町長選の準備が進む青森県外ケ浜町。港近くにも選挙ポスター用掲示板が設置された

 任期満了に伴い21日告示される青森県外ケ浜町長選(26日投開票)は、12年ぶりに選挙戦となる見通しだ。昨年12月に無所属現職の森内勇氏(79)が4選を目指すと表明し、当初は過去2回に続き無投票になるとみられていた。しかし、2月になって、山崎力・元自民党参院議員の次女の元会社員結子氏(35)が無所属で立候補する意向を表明した。青森市に住む山崎氏が参戦した背景には、町長と地元選出県議との対立が見え隠れする。

 「トップが変われば町が変わる。若さとフットワークを生かし、いい外ケ浜をつくりたい」。山崎氏は3日の事務所開きで関係者を前に意気込みを語った。

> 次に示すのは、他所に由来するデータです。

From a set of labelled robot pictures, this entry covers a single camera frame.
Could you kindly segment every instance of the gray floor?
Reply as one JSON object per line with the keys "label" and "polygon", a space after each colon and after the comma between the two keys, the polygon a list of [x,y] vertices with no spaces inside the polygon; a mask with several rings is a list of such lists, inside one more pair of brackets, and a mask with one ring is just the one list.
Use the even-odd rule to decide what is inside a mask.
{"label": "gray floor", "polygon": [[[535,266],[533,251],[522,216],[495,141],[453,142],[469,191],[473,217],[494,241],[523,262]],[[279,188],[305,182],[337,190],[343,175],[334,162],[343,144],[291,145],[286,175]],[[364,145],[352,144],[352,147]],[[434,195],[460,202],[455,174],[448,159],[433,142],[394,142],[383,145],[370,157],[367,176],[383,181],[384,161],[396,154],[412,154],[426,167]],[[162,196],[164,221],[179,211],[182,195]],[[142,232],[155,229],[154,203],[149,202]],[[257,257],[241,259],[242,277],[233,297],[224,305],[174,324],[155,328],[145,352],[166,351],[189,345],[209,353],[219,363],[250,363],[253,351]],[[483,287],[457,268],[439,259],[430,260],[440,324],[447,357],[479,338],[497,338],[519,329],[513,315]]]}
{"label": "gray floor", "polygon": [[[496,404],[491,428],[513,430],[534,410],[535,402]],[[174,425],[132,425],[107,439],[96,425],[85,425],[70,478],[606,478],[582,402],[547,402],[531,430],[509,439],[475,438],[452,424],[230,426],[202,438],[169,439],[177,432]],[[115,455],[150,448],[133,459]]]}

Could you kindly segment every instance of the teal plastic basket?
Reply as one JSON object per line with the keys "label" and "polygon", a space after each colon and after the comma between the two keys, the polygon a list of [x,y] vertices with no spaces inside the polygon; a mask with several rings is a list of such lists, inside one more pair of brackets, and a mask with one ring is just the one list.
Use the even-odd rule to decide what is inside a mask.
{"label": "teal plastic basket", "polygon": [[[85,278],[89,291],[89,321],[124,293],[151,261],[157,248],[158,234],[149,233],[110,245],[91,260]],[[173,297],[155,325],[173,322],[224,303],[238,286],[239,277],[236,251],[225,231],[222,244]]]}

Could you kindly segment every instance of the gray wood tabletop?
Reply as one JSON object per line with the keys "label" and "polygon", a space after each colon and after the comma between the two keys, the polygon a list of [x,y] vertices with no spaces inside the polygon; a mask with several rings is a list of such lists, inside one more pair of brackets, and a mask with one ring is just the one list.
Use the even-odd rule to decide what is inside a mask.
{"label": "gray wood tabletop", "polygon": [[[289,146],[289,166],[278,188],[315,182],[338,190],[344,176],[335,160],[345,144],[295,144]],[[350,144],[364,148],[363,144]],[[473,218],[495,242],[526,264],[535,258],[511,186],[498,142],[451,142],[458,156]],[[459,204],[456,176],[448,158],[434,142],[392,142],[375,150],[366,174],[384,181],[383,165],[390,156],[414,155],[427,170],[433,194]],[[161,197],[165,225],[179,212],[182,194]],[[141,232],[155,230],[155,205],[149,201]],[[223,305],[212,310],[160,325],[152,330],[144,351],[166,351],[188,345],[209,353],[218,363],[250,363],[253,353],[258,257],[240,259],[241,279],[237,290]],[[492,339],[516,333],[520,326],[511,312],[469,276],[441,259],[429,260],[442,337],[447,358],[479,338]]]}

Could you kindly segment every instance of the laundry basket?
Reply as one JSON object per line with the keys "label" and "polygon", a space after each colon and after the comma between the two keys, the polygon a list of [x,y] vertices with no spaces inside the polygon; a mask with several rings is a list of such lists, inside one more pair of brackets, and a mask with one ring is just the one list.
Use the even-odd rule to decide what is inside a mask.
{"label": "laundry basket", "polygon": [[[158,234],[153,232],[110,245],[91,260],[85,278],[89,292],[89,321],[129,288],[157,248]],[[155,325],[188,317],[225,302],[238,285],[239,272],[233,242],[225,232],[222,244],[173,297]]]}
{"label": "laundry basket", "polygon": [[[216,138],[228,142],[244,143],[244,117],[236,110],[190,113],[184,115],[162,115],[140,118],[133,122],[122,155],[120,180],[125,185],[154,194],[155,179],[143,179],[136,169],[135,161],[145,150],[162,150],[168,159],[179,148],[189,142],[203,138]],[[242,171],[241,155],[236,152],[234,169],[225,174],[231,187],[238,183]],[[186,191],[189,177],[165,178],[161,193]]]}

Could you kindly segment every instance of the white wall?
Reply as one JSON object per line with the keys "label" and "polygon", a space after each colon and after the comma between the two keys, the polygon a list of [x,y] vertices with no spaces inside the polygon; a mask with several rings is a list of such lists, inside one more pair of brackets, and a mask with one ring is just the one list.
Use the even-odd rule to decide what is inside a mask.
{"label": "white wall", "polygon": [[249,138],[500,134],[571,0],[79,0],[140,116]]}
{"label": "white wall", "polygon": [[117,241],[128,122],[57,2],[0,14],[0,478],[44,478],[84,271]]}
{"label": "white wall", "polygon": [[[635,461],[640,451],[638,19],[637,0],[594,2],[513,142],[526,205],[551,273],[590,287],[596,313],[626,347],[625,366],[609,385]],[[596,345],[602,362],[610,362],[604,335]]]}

 2月まで青森市の水産加工会社に勤務。20歳の頃からから力氏の選挙を手伝い、力氏が落選した昨年7月の参院選では町での個人演説会に代理出席した。
 ただ町内に地縁はなく、郡部の選挙では珍しい若手の落下傘候補となる。関係者によると、力氏の支援者が昨年の参院選後、地元の東津軽郡(定数1)選出で自民党県連幹事長を務める神山久志県議の協力を得て、擁立作業を進めていた。
 町は2005年、蟹田、平舘、三厩の3町村の飛び地合併で誕生した。合併後初の町長選で、非自民系の県議だった森内氏が蟹田、平舘の2首長を破り当選した。
 神山県議は05年の町長選で、県議選で議席を争ったこともある森内氏を支援。町長と県議ですみ分けが続いていた。しかし、「森内氏が2期目、3期目と無投票で当選する中、政治的な立場が元々異なる2人の間に距離感が生まれていった」(山崎氏の陣営幹部)という。神山県議は今回、山崎氏の支援に回り対立姿勢を明確にした格好だ。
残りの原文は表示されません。